## EXERCISE OBJECTIVE:
Every line of the data should be written out exactly, with the pictures left out.

***

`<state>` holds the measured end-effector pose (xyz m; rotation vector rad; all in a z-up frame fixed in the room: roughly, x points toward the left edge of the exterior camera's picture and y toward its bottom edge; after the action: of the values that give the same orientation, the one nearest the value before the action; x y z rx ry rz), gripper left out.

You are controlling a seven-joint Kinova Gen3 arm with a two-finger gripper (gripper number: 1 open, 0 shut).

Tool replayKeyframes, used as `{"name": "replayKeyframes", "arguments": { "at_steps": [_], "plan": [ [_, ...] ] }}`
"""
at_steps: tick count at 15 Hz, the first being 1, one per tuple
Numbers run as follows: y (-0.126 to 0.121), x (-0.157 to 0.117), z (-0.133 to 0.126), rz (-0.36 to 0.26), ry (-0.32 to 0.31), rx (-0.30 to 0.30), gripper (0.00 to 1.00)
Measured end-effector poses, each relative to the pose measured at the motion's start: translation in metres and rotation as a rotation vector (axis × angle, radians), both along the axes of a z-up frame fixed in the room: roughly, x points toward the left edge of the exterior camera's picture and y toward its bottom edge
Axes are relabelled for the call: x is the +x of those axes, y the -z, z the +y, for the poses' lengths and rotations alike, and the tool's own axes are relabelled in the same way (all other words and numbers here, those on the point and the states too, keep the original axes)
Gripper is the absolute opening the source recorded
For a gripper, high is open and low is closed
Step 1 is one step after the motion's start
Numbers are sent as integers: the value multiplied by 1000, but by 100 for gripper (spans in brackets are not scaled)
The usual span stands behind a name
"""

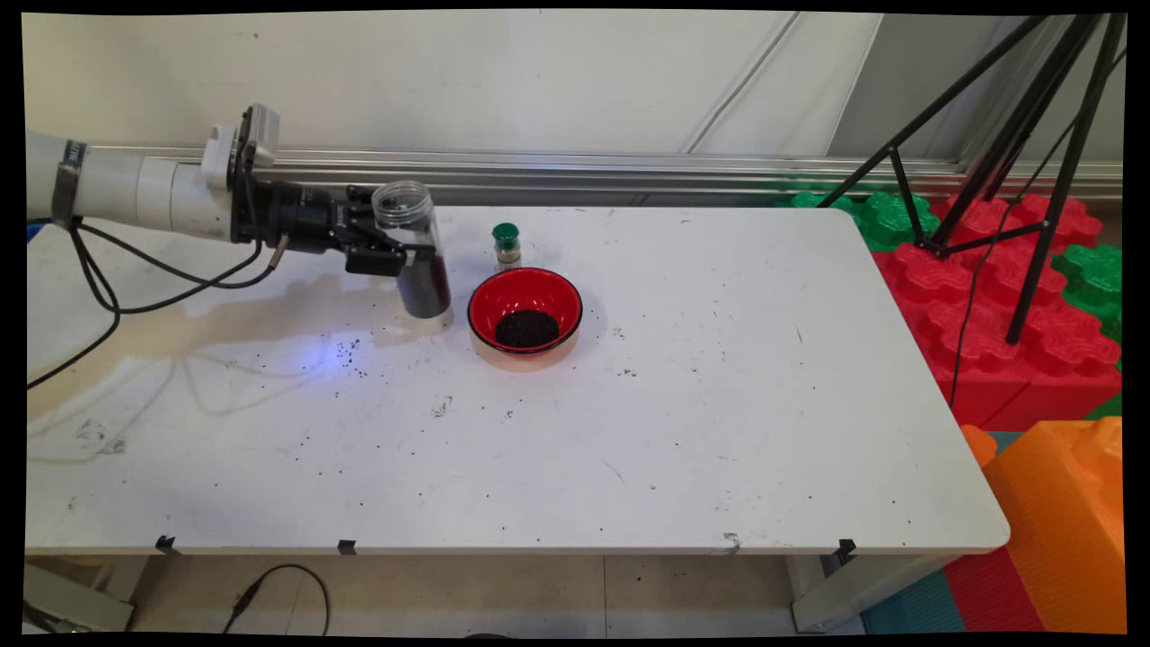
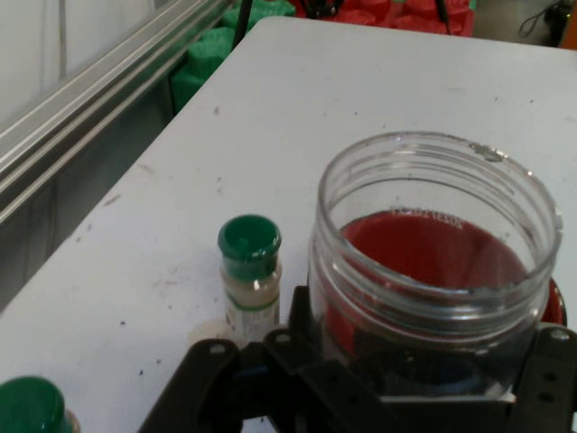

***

## THE ANSWER:
`<state>` holds the measured end-effector pose (xyz m; rotation vector rad; all in a z-up frame fixed in the room: roughly, x points toward the left edge of the exterior camera's picture and y toward its bottom edge; after the action: of the values that give the same orientation, the one nearest the value before the action; x y z rx ry rz), gripper left out.

You are controlling a seven-joint Kinova Gen3 arm with a two-finger gripper (gripper number: 1 open, 0 shut).

Tool replayKeyframes, used as `{"name": "replayKeyframes", "arguments": { "at_steps": [_], "plan": [ [_, ...] ] }}`
"""
at_steps: tick count at 15 Hz, the first being 1, one per tuple
Numbers run as follows: y (-0.126 to 0.121), x (-0.157 to 0.117), z (-0.133 to 0.126), rz (-0.36 to 0.26), ry (-0.32 to 0.31), rx (-0.30 to 0.30), gripper (0.00 to 1.00)
Measured end-effector poses, each relative to the pose measured at the motion's start: translation in metres and rotation as a rotation vector (axis × angle, radians), both along the axes of a z-up frame fixed in the room: roughly, x points toward the left edge of the exterior camera's picture and y toward its bottom edge
Axes are relabelled for the call: x is the +x of those axes, y the -z, z the +y, for the poses' lengths and rotations alike, and the tool's own axes are relabelled in the same way (all other words and numbers here, those on the point and the states too, keep the original axes)
Gripper is the absolute opening the source recorded
For a gripper, high is open and low is closed
Step 1 is one step after the motion's start
Numbers are sent as integers: the value multiplied by 1000, but by 100 for gripper (spans in brackets are not scaled)
The usual span stands behind a name
"""

No more output is required for this exercise.